{Reference Type}: Journal Article
{Title}: DKK1 Activates the PI3K/AKT Pathway via CKAP4 to Balance the Inhibitory Effect on Wnt/β-Catenin Signaling and Regulates Wnt3a-Induced MSC Migration.
{Author}: Chen H;Hu Y;Xu X;Dai Y;Qian H;Yang X;Liu J;He Q;Zhang H;
{Journal}: Stem Cells
{Volume}: 42
{Issue}: 6
{Year}: 2024 Jun 14
{Factor}: 5.845
{DOI}: 10.1093/stmcls/sxae022
{Abstract}: Wnt/β-catenin signaling plays a crucial role in the migration of mesenchymal stem cells (MSCs). However, our study has revealed an intriguing phenomenon where Dickkopf-1 (DKK1), an inhibitor of Wnt/β-catenin signaling, promotes MSC migration at certain concentrations ranging from 25 to 100 ng/mL while inhibiting Wnt3a-induced MSC migration at a higher concentration (400 ng/mL). Interestingly, DKK1 consistently inhibited Wnt3a-induced phosphorylation of LRP6 at all concentrations. We further identified cytoskeleton-associated protein 4 (CKAP4), another DKK1 receptor, to be localized on the cell membrane of MSCs.

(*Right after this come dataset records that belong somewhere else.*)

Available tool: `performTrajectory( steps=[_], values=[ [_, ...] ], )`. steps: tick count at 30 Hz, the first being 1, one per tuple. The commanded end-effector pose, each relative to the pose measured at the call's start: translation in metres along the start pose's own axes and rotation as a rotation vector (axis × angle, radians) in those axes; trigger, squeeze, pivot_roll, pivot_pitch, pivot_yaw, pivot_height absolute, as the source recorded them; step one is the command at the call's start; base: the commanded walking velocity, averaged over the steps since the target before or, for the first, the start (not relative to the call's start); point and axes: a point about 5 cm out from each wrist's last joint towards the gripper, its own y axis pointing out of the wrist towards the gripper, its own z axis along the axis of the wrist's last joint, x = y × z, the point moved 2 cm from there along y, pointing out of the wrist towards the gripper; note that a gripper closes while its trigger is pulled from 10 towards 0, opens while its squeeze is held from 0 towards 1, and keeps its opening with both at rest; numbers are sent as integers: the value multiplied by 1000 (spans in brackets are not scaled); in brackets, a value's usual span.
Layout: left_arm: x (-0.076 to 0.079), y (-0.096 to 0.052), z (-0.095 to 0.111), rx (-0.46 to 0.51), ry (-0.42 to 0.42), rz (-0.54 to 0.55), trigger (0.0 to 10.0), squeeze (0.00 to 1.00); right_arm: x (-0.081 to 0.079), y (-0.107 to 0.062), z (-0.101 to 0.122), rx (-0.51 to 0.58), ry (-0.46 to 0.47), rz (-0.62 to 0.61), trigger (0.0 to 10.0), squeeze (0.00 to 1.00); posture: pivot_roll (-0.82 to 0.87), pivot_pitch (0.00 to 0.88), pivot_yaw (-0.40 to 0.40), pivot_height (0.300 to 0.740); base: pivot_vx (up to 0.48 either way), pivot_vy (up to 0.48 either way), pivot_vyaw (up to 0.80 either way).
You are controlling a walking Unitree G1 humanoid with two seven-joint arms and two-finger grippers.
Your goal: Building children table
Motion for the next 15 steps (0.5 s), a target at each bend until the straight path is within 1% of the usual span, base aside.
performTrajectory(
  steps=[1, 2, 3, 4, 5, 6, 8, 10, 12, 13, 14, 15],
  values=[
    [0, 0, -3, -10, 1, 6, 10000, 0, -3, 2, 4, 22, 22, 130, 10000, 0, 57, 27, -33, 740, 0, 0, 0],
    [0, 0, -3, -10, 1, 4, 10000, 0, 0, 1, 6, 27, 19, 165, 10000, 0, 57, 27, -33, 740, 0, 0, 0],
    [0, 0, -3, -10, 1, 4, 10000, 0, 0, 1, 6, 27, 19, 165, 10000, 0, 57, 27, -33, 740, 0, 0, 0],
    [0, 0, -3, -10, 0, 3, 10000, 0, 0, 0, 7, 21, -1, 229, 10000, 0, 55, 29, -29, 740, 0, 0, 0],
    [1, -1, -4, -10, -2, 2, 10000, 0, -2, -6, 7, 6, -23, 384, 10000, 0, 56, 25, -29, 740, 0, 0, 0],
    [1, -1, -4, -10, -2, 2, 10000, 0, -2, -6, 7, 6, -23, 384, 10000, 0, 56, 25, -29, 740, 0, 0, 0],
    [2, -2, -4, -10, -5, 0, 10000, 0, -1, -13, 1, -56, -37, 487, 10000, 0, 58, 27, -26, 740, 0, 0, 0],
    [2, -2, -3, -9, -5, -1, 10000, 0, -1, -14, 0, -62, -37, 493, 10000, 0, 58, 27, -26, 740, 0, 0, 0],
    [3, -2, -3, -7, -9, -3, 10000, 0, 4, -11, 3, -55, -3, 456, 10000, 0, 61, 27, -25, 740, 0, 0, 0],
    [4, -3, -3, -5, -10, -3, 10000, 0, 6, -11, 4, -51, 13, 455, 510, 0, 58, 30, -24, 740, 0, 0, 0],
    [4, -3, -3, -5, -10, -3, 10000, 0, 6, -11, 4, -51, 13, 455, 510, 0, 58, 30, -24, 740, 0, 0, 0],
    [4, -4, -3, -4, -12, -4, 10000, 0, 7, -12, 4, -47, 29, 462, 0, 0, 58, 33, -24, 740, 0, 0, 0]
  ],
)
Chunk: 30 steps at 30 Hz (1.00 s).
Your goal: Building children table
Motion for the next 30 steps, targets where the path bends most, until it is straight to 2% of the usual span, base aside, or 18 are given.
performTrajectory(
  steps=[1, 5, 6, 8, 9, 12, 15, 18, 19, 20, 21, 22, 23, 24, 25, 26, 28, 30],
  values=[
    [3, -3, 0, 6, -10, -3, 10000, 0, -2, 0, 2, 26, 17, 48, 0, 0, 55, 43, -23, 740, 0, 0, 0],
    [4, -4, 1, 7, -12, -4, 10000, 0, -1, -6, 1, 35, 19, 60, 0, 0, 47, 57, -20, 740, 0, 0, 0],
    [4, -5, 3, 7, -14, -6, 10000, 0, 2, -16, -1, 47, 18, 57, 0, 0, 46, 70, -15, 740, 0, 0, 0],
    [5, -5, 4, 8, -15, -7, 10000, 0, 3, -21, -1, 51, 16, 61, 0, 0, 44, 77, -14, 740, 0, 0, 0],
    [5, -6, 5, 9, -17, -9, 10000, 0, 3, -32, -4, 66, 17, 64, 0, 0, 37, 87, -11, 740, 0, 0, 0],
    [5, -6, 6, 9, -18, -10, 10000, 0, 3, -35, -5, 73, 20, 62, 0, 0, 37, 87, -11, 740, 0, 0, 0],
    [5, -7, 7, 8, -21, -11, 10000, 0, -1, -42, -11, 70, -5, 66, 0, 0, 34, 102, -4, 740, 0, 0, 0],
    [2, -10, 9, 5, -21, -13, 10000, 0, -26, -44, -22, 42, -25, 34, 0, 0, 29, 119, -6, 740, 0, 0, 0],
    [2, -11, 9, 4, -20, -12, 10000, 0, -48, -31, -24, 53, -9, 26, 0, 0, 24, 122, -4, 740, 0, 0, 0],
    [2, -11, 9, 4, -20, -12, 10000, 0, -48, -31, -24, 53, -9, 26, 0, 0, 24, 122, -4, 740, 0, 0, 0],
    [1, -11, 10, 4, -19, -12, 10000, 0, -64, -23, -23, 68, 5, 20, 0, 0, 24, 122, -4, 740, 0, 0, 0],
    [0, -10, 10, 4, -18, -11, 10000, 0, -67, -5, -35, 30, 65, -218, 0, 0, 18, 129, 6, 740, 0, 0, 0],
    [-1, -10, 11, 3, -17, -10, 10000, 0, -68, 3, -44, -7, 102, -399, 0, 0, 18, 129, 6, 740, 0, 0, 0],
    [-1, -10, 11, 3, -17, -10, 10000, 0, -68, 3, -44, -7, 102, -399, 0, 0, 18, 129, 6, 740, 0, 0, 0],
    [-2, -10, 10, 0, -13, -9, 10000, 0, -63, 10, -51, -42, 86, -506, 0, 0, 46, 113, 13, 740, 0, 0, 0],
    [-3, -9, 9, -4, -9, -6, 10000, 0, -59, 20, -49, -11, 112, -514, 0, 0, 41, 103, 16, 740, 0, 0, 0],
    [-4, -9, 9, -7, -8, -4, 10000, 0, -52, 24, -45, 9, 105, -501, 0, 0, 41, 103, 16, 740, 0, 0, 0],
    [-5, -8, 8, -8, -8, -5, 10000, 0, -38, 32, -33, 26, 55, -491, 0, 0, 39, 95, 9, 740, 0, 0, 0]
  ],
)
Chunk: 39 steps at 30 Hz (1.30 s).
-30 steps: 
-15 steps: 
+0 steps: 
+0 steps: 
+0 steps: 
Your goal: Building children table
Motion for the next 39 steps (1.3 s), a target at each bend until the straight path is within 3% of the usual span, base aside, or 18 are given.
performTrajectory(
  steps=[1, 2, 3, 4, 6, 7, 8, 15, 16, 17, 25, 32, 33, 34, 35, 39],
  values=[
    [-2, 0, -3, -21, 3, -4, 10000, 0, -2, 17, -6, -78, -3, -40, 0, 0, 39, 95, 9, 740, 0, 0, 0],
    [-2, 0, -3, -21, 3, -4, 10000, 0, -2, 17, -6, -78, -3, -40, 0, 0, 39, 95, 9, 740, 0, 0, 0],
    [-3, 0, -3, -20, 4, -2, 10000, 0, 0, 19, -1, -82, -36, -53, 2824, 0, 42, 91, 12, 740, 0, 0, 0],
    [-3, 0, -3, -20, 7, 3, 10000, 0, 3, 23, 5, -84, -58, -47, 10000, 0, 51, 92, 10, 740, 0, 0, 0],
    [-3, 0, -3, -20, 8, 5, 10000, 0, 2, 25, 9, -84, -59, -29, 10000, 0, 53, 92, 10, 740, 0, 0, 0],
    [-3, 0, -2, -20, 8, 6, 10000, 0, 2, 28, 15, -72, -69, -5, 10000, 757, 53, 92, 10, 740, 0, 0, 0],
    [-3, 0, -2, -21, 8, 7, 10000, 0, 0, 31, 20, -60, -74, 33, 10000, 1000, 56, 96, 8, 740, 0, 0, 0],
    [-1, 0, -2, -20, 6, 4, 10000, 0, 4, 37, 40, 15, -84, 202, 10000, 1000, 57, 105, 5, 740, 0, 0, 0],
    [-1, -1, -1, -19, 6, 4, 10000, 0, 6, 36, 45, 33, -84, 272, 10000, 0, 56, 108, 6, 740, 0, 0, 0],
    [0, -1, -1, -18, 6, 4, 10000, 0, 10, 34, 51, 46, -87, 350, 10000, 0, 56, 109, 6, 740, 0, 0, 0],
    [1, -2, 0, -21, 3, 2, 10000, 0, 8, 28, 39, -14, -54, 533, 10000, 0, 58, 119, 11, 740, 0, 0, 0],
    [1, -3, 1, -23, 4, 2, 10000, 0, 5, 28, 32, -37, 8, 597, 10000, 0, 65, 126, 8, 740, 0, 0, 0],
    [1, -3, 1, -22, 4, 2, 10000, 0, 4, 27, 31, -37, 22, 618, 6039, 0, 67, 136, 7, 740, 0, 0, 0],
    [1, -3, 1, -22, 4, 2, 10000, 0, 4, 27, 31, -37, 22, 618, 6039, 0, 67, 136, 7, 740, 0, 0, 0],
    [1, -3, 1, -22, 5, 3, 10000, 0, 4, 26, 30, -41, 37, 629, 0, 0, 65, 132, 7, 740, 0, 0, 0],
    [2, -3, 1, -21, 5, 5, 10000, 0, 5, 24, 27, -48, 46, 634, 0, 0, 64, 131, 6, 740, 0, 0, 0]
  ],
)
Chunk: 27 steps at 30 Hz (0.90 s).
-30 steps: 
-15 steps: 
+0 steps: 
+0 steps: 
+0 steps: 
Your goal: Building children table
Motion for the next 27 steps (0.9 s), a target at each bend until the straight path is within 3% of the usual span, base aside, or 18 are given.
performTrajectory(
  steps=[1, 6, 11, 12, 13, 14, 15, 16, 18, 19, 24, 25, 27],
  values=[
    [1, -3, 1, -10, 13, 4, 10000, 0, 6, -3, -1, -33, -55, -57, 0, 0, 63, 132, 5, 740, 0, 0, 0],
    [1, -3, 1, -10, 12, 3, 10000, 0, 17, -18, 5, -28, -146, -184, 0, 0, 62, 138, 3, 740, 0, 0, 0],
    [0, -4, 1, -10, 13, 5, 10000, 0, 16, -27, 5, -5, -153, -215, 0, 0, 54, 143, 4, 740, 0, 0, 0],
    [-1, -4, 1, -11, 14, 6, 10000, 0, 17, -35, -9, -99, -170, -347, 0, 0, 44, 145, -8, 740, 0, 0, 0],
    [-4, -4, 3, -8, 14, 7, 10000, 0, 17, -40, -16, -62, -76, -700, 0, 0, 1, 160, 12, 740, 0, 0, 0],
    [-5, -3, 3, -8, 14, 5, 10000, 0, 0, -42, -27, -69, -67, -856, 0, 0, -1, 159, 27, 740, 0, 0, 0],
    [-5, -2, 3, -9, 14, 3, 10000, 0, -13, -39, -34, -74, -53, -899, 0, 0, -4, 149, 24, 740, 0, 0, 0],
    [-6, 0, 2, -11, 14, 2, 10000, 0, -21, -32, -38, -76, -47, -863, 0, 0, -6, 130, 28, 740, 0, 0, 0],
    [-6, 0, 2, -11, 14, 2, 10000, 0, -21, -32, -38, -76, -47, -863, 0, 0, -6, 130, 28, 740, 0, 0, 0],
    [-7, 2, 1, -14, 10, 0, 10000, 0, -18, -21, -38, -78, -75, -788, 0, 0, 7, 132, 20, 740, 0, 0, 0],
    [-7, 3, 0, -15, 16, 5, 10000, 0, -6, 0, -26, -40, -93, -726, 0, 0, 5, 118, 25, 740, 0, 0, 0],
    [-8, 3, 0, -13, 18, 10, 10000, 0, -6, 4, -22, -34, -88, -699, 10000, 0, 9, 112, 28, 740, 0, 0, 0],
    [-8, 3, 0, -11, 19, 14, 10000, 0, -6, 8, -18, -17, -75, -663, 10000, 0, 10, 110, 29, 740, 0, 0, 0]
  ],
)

Overexpressing the CRD2 deletion mutant of DKK1 (ΔCRD2), which selectively binds to CKAP4, promoted the accumulation of active β-catenin (ABC), the phosphorylation of AKT (Ser473) and the migration of MSCs, suggesting that DKK1 may activate Wnt/β-catenin signaling via the CKAP4/PI3K/AKT cascade. We also investigated the effect of the CKAP4 intracellular domain mutant (CKAP4-P/A) that failed to activate the PI3K/AKT pathway and found that CKAP4-P/A suppressed DKK1 (100 ng/mL)-induced AKT activation, ABC accumulation, and MSC migration. Moreover, CKAP4-P/A significantly weakened the inhibitory effects of DKK1 (400 ng/mL) on Wnt3a-induced MSC migration and Wnt/β-catenin signaling. Based on these findings, we propose that DKK1 may activate the PI3K/AKT pathway via CKAP4 to balance the inhibitory effect on Wnt/β-catenin signaling and thus regulate Wnt3a-induced migration of MSCs. Our study reveals a previously unrecognized role of DKK1 in regulating MSC migration, highlighting the importance of CKAP4 and PI3K/AKT pathways in this process.